Saturday, July 16, 2011

Day Five: 10km

Had to run a fast 10 kilometres today. I ran on an empty stomach again, to burn as much calories as possible. I changed my waterbelt for a new one, and this one fits better: it's tight enough to prevent the shaking up and down with every step. It also has a pocket for my keys and a couple of tubes of carbohydrate gel that I always like to have on me. It hardly ever have to use them but you never know when your body needs some extra carbs to burn when you're far away from home.
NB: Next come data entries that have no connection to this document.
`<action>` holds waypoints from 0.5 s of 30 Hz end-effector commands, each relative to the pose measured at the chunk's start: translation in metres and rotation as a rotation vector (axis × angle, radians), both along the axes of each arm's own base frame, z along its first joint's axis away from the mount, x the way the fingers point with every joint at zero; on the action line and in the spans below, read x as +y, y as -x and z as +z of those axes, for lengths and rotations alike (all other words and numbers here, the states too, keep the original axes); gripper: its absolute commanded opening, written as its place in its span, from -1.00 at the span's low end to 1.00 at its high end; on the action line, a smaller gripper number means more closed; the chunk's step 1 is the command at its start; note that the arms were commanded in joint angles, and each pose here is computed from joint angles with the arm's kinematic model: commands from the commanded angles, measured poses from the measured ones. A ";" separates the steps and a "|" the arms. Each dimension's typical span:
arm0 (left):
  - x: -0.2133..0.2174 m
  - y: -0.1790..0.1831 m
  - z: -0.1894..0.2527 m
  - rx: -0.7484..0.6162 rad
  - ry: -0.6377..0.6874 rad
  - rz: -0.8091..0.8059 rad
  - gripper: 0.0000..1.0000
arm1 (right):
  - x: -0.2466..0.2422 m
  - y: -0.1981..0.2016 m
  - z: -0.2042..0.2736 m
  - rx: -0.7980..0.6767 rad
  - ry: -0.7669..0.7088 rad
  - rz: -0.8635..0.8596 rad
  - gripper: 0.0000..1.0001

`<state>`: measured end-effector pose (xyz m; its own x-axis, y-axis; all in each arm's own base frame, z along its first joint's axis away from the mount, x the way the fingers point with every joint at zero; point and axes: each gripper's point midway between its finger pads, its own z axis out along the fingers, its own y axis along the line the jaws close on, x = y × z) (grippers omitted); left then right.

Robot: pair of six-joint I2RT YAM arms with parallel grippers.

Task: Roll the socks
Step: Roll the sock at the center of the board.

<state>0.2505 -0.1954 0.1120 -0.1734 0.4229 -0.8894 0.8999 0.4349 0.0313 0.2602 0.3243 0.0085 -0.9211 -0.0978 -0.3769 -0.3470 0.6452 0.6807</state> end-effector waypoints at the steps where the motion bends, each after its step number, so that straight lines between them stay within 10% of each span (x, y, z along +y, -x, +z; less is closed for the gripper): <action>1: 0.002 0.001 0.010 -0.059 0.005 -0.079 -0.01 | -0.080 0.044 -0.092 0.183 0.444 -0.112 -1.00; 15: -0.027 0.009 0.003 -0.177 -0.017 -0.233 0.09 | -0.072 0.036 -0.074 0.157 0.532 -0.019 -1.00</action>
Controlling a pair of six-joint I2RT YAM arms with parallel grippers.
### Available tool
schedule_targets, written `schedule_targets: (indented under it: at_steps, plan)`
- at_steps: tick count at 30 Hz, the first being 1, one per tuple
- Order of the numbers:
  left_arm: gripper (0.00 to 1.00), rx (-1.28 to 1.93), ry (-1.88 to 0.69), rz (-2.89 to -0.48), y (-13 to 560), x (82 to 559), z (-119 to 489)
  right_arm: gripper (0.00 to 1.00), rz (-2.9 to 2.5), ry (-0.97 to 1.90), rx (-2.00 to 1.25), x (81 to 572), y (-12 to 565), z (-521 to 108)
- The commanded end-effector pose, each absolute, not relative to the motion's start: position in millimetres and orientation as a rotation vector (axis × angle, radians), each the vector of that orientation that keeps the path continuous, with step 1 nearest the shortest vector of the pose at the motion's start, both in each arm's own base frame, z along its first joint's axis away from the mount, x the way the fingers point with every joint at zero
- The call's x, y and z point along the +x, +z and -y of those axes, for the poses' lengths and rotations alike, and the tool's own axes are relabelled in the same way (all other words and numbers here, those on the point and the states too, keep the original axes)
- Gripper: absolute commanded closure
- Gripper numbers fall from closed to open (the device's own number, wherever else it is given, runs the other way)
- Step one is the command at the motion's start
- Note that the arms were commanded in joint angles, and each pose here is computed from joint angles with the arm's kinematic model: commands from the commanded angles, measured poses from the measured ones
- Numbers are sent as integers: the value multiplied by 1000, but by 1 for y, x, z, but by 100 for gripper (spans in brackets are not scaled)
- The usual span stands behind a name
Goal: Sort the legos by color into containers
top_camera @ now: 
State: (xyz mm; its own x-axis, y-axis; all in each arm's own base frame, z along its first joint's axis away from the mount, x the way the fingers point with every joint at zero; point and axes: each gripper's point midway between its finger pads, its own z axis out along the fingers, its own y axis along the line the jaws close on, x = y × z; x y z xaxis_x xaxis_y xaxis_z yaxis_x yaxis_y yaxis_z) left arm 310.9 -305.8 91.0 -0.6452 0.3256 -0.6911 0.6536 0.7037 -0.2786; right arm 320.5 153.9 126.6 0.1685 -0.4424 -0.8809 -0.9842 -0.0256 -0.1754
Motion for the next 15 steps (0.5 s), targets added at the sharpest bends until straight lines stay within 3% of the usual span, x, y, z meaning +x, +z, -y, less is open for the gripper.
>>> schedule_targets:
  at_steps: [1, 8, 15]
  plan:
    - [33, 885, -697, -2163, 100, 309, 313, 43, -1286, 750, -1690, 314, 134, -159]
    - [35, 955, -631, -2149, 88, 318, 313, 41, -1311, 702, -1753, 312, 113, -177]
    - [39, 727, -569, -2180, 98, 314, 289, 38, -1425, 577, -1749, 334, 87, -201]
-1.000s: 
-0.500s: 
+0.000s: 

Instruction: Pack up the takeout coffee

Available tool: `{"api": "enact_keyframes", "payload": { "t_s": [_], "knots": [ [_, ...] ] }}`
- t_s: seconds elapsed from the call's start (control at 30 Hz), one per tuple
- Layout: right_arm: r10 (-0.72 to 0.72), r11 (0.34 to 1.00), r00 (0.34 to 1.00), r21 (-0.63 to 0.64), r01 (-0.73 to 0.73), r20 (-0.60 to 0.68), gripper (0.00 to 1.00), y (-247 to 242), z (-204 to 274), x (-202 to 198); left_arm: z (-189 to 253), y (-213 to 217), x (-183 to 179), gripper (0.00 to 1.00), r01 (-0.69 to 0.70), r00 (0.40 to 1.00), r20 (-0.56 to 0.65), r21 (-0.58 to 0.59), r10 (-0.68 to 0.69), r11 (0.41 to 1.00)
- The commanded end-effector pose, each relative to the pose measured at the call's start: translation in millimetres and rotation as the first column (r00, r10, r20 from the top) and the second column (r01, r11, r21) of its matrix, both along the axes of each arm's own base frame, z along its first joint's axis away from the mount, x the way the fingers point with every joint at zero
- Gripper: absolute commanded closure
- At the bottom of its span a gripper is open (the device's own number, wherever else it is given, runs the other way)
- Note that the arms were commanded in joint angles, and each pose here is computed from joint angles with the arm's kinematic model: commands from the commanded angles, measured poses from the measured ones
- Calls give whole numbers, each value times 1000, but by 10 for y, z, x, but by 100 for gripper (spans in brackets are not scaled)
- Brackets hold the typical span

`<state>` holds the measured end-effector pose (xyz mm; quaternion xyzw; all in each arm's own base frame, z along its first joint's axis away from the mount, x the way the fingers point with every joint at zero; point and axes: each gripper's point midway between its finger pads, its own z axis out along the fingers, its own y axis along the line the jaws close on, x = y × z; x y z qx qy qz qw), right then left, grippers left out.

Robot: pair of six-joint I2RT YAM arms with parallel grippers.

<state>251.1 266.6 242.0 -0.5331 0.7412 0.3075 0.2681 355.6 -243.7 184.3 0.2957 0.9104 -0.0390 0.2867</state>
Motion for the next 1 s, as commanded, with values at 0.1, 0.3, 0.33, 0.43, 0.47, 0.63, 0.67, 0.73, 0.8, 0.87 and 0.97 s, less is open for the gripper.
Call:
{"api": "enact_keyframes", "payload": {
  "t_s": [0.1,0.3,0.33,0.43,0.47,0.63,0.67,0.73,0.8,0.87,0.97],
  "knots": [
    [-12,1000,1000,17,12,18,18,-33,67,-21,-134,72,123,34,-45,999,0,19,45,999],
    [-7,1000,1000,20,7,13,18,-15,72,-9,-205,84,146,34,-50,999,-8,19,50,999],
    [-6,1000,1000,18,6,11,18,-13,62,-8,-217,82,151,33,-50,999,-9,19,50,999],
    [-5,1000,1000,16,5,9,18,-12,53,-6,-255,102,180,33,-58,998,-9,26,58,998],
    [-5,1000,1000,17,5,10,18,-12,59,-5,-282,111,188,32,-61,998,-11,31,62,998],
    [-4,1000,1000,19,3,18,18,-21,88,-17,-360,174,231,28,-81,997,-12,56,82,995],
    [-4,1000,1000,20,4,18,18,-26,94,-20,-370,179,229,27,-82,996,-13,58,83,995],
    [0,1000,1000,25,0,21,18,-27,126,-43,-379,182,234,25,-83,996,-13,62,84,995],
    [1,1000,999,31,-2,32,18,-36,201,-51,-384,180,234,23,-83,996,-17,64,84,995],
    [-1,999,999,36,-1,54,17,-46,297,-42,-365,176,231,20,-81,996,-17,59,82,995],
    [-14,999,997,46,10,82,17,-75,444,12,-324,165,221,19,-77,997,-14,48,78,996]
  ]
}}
Especially when running on an empty stomach.
My run didn't go as easy as I was hoping it would: I could definitely feel I've been running a lot this weeks, and that I am giving my body not much time to recover.
It felt like I've been running as fast as my legs could possible carry me, and I did finish in 46 minutes with an average pace of 4:37 min/km, which is alright (at least it is for me) but it's not the fastest 10 km I've every done. Last Monday I did 10 km in 44 minutes, but ofcourse I hadn't been running as much the days before as I had now.
I was back home at around 9:30am, took a cold shower, ate corn flakes and went straight to the gym to do some shoulder presses, front squats and a bunch of abdominal exercises.
As I'm typing this my knees and shins really don't feel too good, and tomorrow I have a 20 kilometre run scheduled. Not really looking forward to this...

Distance: 10.01 kilometres.
Duration: 46 minutes and 20 seconds.
Pace: 4:37 per kilometre.
Date: Saturday 16/07/11 at 08:39am

1 comment:

  1. You have to shedule a sauna once every 2 weeks either on a monday or a wednesday or on a Thursday after the training. Remember: resting days should be resting days...
    Also if you could find a good fysio and see him once a week that would be helpfull.
    Change Tuesday training into 8 easy km and make the Friday training an also easy 15 km on golf links or simular.